**Aim of the exercise**: The answer must consist only of the lines from the line with "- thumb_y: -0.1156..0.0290" to the line with "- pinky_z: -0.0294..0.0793", both included, exactly as they stand below.

* * * * * * *

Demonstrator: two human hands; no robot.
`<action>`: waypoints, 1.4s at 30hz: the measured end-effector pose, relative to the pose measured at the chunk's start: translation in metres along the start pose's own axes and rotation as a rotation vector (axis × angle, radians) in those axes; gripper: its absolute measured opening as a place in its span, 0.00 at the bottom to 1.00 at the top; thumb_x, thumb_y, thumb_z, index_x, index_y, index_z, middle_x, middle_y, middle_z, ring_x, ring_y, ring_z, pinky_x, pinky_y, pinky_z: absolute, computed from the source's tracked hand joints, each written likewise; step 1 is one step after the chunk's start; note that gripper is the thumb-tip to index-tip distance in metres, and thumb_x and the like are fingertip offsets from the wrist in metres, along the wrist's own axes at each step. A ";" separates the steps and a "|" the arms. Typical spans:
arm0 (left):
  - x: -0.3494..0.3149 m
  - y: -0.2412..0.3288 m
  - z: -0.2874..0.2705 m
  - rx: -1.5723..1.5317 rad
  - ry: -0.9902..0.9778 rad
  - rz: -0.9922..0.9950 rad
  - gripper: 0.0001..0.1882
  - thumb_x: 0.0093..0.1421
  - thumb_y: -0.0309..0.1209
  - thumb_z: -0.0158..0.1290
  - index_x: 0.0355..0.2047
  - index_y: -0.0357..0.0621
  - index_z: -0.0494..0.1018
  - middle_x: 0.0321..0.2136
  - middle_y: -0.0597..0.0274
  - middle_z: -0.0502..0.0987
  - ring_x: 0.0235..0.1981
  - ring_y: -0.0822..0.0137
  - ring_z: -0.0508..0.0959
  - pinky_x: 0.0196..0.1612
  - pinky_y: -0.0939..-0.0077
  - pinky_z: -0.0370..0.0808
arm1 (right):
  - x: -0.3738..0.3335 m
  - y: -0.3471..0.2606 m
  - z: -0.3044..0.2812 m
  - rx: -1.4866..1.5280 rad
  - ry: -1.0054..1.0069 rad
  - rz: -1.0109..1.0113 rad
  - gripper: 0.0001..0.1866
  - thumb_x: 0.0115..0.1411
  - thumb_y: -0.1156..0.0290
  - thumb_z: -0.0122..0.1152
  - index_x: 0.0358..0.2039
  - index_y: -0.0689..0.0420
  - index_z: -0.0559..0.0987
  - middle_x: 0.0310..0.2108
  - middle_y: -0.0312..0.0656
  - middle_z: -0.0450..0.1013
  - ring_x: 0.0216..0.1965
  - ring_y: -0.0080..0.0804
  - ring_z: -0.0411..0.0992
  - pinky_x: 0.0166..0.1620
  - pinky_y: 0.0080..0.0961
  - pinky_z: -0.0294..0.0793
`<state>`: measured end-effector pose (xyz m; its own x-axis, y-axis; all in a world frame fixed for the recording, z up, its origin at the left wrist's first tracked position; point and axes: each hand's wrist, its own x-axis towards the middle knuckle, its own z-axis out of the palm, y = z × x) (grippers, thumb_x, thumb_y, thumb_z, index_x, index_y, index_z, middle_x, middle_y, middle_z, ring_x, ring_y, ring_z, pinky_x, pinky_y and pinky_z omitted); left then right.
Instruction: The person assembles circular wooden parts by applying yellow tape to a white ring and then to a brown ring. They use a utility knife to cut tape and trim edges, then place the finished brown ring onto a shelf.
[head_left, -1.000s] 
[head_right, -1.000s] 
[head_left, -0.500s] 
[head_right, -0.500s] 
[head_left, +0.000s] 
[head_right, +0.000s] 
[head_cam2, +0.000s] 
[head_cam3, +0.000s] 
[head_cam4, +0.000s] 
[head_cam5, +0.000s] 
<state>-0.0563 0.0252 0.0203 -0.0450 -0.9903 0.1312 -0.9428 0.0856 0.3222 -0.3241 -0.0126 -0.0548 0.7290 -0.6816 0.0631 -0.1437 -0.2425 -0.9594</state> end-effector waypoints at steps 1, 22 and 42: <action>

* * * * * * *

**Result for this task**:
  - thumb_y: -0.1156..0.0290
  - thumb_z: -0.0122..0.1152
  - index_x: 0.0358..0.2039
  - index_y: -0.0689..0.0420
  - index_z: -0.0559..0.0987
  - middle_x: 0.0310..0.2108
  - middle_y: -0.0312..0.0656
  - middle_z: -0.0450..0.1013
  - ring_x: 0.0216..0.1965
  - ring_y: -0.0080..0.0804
  - ring_z: -0.0411..0.0992
  - pinky_x: 0.0166..0.1620
  - pinky_y: 0.0080..0.0961
  - pinky_z: -0.0294..0.0793

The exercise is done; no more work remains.